**Work order:** Write out the whole listing exactly as it stands.

**Provided entries:**
:::::

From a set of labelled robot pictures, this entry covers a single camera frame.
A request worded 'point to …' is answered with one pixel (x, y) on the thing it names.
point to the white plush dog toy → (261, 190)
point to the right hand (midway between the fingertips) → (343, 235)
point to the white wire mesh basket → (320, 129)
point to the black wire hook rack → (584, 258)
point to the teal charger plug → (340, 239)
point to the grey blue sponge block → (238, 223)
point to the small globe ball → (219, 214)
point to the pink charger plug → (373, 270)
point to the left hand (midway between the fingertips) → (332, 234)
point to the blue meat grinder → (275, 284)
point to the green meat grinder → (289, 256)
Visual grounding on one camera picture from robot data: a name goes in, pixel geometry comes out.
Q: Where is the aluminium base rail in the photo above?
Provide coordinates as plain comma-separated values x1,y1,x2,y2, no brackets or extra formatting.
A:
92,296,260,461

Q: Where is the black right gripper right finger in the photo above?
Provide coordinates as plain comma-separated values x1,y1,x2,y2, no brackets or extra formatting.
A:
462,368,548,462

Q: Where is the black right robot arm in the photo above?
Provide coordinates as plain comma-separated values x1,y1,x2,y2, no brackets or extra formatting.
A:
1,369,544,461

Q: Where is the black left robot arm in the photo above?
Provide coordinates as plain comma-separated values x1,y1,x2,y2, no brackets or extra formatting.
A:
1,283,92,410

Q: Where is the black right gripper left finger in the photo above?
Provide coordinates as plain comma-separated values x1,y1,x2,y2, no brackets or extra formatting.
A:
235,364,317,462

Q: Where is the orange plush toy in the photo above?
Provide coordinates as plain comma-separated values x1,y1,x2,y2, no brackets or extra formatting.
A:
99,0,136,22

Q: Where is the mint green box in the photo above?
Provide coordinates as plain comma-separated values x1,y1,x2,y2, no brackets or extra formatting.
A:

:::::

**Answer box:**
From a set of labelled robot pictures, this entry covers a single camera frame.
A request worded 'point to …' is answered with one pixel (x, y) on the thing it names.
point to the white plush dog toy → (261, 190)
point to the right hand (midway between the fingertips) → (343, 235)
point to the white wire mesh basket → (320, 129)
point to the black wire hook rack → (584, 258)
point to the teal charger plug → (340, 239)
point to the grey blue sponge block → (238, 223)
point to the small globe ball → (219, 214)
point to the pink charger plug → (373, 270)
point to the left hand (midway between the fingertips) → (332, 234)
point to the blue meat grinder → (275, 284)
point to the green meat grinder → (289, 256)
Visual grounding on one camera picture from robot data: a name goes in, pixel geometry comes out.
Q: Where is the aluminium base rail in the photo above?
Provide coordinates as plain comma-separated values x1,y1,x2,y2, no brackets or extra formatting.
A:
92,296,260,461

Q: Where is the black right gripper right finger in the photo above?
Provide coordinates as plain comma-separated values x1,y1,x2,y2, no brackets or extra formatting.
A:
462,368,548,462

Q: Where is the black right robot arm in the photo above?
Provide coordinates as plain comma-separated values x1,y1,x2,y2, no brackets or extra formatting.
A:
1,369,544,461

Q: Where is the black left robot arm in the photo above?
Provide coordinates as plain comma-separated values x1,y1,x2,y2, no brackets or extra formatting.
A:
1,283,92,410

Q: Where is the black right gripper left finger in the photo above?
Provide coordinates as plain comma-separated values x1,y1,x2,y2, no brackets or extra formatting.
A:
235,364,317,462

Q: Where is the orange plush toy in the photo above?
Provide coordinates as plain comma-separated values x1,y1,x2,y2, no brackets or extra formatting.
A:
99,0,136,22

Q: Where is the mint green box in the photo above?
Provide coordinates as plain comma-separated values x1,y1,x2,y2, no brackets or extra formatting.
A:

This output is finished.